Quotes of the Day

[Content Note: The below quotes and image are in reference to/part of an anti-rape campaign.]

"It is important that the public are aware of what rape is and the campaign will help in raising public awareness on this as well as dispelling any myths about rape. There is no concept of contributory negligence in the crime of rape. Rape is rape."—Lord Advocate Frank Mulholland.

"Rape is a horrific crime and this campaign, led by ACPOS, has my full backing because we need to change attitudes and educate the next generation.
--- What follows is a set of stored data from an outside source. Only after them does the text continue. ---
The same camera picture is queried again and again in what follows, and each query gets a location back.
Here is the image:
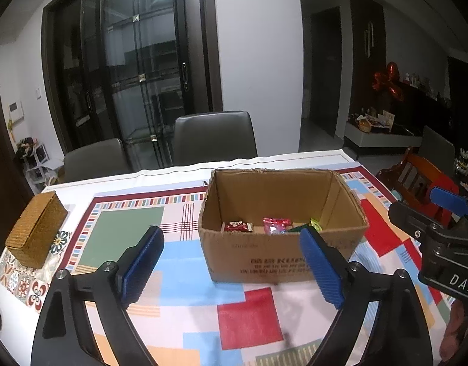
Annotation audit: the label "red snack packet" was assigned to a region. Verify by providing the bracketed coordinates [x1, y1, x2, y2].
[223, 220, 254, 233]

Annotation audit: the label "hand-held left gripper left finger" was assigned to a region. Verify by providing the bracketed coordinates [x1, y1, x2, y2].
[31, 226, 165, 366]

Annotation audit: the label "pink snack packet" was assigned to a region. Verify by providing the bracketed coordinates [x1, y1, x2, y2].
[263, 217, 292, 235]

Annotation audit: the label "colourful patchwork table cover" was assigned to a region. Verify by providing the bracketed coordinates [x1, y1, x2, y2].
[39, 166, 459, 366]

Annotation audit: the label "white side table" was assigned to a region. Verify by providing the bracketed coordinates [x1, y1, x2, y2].
[344, 110, 423, 161]

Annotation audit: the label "person's right hand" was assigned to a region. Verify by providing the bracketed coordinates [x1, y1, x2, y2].
[440, 299, 468, 363]

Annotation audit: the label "floral patterned mat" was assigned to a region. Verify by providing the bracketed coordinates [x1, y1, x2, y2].
[0, 229, 72, 315]

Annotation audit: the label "red cloth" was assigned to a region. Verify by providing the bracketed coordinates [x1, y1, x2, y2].
[428, 173, 460, 206]

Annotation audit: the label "woven wicker box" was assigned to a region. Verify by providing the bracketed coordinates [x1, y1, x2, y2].
[5, 191, 69, 269]

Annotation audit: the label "glass sliding door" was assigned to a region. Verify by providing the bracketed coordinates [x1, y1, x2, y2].
[41, 0, 223, 172]

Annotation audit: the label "white shelf rack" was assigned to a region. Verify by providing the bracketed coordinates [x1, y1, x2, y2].
[16, 137, 64, 195]

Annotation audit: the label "grey dining chair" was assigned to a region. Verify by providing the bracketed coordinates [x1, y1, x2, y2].
[173, 110, 258, 165]
[63, 138, 131, 184]
[419, 126, 456, 172]

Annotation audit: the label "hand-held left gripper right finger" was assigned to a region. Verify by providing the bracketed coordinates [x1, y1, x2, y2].
[299, 227, 435, 366]

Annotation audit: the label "red balloons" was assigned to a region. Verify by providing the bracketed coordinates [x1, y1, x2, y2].
[373, 62, 404, 102]

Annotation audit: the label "brown cardboard box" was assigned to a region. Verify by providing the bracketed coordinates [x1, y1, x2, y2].
[198, 168, 370, 285]

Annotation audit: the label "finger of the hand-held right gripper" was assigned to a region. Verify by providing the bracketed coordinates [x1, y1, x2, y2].
[430, 187, 468, 216]
[388, 201, 454, 248]

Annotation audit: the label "wooden chair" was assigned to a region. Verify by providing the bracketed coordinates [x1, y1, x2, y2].
[375, 147, 460, 222]

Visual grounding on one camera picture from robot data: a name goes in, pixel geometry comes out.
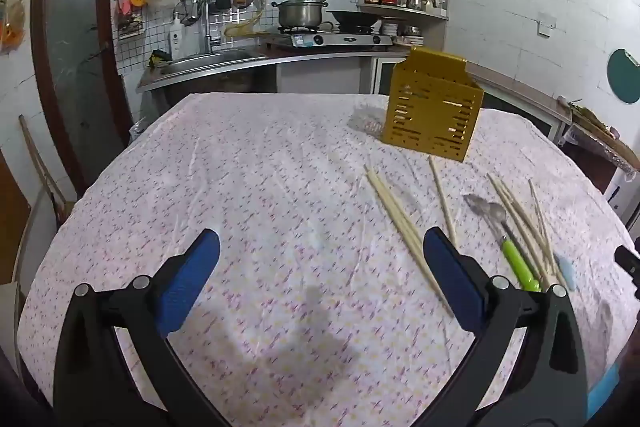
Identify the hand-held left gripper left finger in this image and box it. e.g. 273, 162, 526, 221
52, 228, 226, 427

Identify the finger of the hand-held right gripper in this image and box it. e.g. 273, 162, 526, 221
614, 245, 640, 301

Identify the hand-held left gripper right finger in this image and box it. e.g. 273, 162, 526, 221
415, 227, 588, 427

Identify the light blue plastic utensil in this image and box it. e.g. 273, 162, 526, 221
554, 256, 574, 291

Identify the wooden chopstick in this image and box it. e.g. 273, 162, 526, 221
428, 156, 457, 244
528, 179, 557, 278
492, 179, 551, 283
370, 169, 441, 293
486, 173, 548, 290
364, 165, 453, 310

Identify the metal spoon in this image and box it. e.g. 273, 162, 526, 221
482, 201, 546, 288

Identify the yellow perforated utensil holder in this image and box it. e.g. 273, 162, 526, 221
380, 47, 485, 164

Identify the floral tablecloth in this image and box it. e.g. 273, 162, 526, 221
17, 93, 636, 427

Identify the cluttered side table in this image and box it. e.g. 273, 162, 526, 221
557, 97, 640, 172

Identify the wooden stick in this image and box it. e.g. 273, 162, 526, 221
19, 114, 68, 218

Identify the green round board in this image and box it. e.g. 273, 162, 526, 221
607, 48, 640, 104

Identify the steel sink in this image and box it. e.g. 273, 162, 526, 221
160, 48, 268, 75

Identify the white soap bottle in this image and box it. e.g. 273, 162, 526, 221
168, 13, 184, 60

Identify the kitchen counter cabinet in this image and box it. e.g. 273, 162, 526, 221
137, 44, 573, 142

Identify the brown door with glass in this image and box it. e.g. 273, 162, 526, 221
31, 0, 133, 198

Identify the sink faucet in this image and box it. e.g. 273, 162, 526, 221
197, 0, 222, 55

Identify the steel gas stove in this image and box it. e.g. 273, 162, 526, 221
265, 29, 394, 52

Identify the white corner shelf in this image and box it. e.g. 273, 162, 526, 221
357, 0, 451, 48

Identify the black wok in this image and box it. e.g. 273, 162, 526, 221
326, 9, 381, 32

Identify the steel cooking pot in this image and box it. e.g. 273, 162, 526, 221
277, 0, 342, 29

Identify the orange hanging bag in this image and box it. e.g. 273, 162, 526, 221
0, 0, 27, 54
This campaign also sends out the message loud and clear to perpetrators that any instance of rape is completely unacceptable and will not be tolerated."—Cabinet Secretary of Justice Kenny MacAskill.
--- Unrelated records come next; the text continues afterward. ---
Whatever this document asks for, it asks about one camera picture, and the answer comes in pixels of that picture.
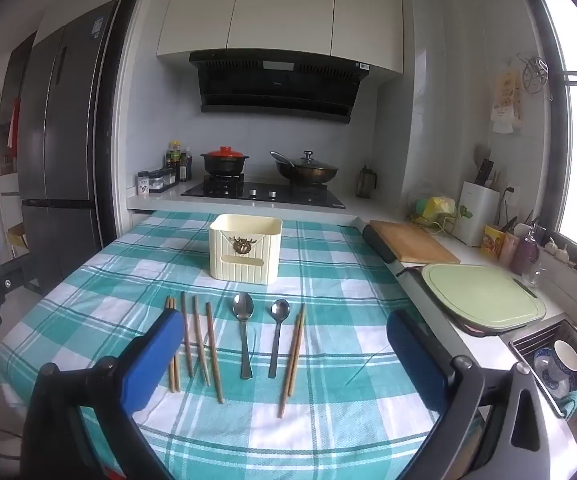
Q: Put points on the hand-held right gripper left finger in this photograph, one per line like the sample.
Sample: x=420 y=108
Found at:
x=153 y=360

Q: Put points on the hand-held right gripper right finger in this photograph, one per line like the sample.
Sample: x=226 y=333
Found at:
x=416 y=365

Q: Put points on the wooden chopstick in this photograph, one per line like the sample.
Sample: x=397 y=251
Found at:
x=296 y=347
x=201 y=340
x=171 y=380
x=290 y=365
x=214 y=352
x=177 y=377

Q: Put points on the large steel spoon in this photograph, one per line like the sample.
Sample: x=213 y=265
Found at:
x=243 y=307

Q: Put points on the cream ribbed utensil holder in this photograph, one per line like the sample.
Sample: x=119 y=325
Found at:
x=243 y=265

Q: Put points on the small steel spoon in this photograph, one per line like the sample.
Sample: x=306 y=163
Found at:
x=280 y=310

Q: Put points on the cardboard box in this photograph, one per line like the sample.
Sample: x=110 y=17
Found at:
x=17 y=242

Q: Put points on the teal checked tablecloth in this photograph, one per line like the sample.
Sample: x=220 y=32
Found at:
x=118 y=280

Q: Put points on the green cutting board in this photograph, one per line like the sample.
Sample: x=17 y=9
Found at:
x=483 y=300

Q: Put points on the steel kitchen sink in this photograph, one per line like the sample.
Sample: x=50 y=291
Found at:
x=528 y=342

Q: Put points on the wooden cutting board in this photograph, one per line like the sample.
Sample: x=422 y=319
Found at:
x=413 y=242

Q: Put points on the grey refrigerator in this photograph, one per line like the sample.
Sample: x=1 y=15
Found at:
x=63 y=160

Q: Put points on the blue white ceramic bowl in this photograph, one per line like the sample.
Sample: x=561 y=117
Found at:
x=543 y=367

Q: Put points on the red hanging cloth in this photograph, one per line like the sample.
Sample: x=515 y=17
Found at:
x=14 y=122

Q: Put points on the yellow printed packet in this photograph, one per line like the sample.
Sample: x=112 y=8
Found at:
x=493 y=241

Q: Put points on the pink packet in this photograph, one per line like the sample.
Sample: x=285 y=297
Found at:
x=508 y=251

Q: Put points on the clear drinking glass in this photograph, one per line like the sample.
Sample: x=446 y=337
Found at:
x=533 y=275

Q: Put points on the blue white ceramic cup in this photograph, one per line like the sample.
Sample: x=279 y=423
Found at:
x=567 y=357

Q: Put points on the purple pump soap bottle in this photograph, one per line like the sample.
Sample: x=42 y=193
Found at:
x=524 y=255

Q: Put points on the white knife holder box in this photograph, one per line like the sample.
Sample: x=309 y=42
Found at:
x=476 y=220

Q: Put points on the clear plastic bag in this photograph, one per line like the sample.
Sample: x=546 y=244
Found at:
x=433 y=208

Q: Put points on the teal dish rag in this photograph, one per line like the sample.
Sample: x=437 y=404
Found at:
x=572 y=402

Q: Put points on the white label spice jar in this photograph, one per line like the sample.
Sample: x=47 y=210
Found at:
x=143 y=183

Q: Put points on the black glass gas cooktop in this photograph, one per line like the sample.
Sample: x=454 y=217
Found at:
x=208 y=191

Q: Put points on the garlic bulb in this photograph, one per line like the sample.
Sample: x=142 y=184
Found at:
x=551 y=247
x=562 y=253

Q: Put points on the black lid spice jar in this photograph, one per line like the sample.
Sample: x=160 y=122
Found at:
x=156 y=181
x=169 y=177

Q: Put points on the dark glass french press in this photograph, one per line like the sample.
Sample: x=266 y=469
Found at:
x=366 y=183

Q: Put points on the dark soy sauce bottle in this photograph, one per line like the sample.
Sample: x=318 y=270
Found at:
x=185 y=167

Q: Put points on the green label sauce bottle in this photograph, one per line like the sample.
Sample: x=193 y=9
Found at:
x=172 y=155

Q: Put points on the black clay pot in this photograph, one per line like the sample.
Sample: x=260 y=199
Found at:
x=224 y=166

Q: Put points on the dark wok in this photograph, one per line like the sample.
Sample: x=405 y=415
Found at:
x=308 y=176

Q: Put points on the red pot lid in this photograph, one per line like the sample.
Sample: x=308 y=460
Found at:
x=224 y=152

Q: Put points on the glass wok lid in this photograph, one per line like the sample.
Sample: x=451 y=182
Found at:
x=308 y=162

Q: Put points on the black range hood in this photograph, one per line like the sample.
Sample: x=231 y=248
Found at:
x=273 y=90

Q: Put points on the black door frame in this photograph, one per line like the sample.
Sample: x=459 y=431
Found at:
x=118 y=110

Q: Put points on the hanging printed wall calendar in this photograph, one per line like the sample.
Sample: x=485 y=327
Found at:
x=506 y=100

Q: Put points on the white wall cabinets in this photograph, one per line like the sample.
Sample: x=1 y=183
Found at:
x=278 y=5

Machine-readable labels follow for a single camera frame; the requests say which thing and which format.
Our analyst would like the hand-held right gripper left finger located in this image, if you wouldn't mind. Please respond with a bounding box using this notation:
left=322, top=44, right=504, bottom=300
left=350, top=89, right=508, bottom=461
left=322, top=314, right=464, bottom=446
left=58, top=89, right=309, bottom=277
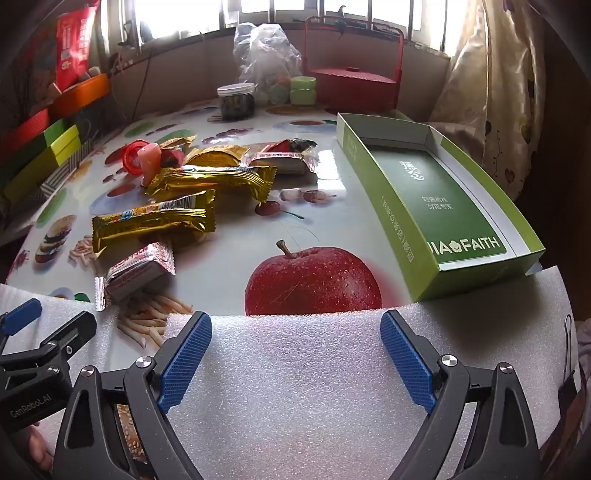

"The tone and language of the campaign marks a significant shift in approach to raising awareness of sexual offences legislation, and I hope it will help remind men that they are in complete control of their behaviour."—Assistant Chief Constable Graham Sinclair, the Association of Chief Police Officers in Scotland lead for Public Protection.

These are strong words, amazing words, and I desperately hope that they are backed up by equally strong wills to make a change in the prevention and prosecution of sexual violence in Scotland, which has terribly low reporting and prosecution rates, and one of the lowest conviction rates in Europe.

I am feeling almost giddily optimistic reading such uncompromising words from officials (male officials!) who are promising to treat sexual violence with the seriousness it deserves, and who are further explicitly engaging men in prevention.

image of a poster from the new campaign featuring a white male rugby player ('Greg'), accompanied by text reading: 'I'm the kind of guy who DOESN'T have sex with a girl when she's too DRUNK. Are you?' and, at the bottom: 'Sex without consent is RAPE. We can stop it.'

Normally, I would take issue with euphemising rape as "have sex," but in a campaign aimed at men who don't view "having sex" with an incapacitated woman as rape, and on a poster where it is also clearly defined as rape, I think it's very effective.

My only quibble is the qualifier "too" in front of drunk. "When she's drunk" would be better, as it doesn't suggest there's some magical level of inebriation at which authentic consent is possible. BUT! That is truly a small thing in what is otherwise a very impressive campaign inviting men to engage as accountable parties in rape prevention. Yay!

[Quotes and image from here; hat tip to Shaker Quercki, in comments.]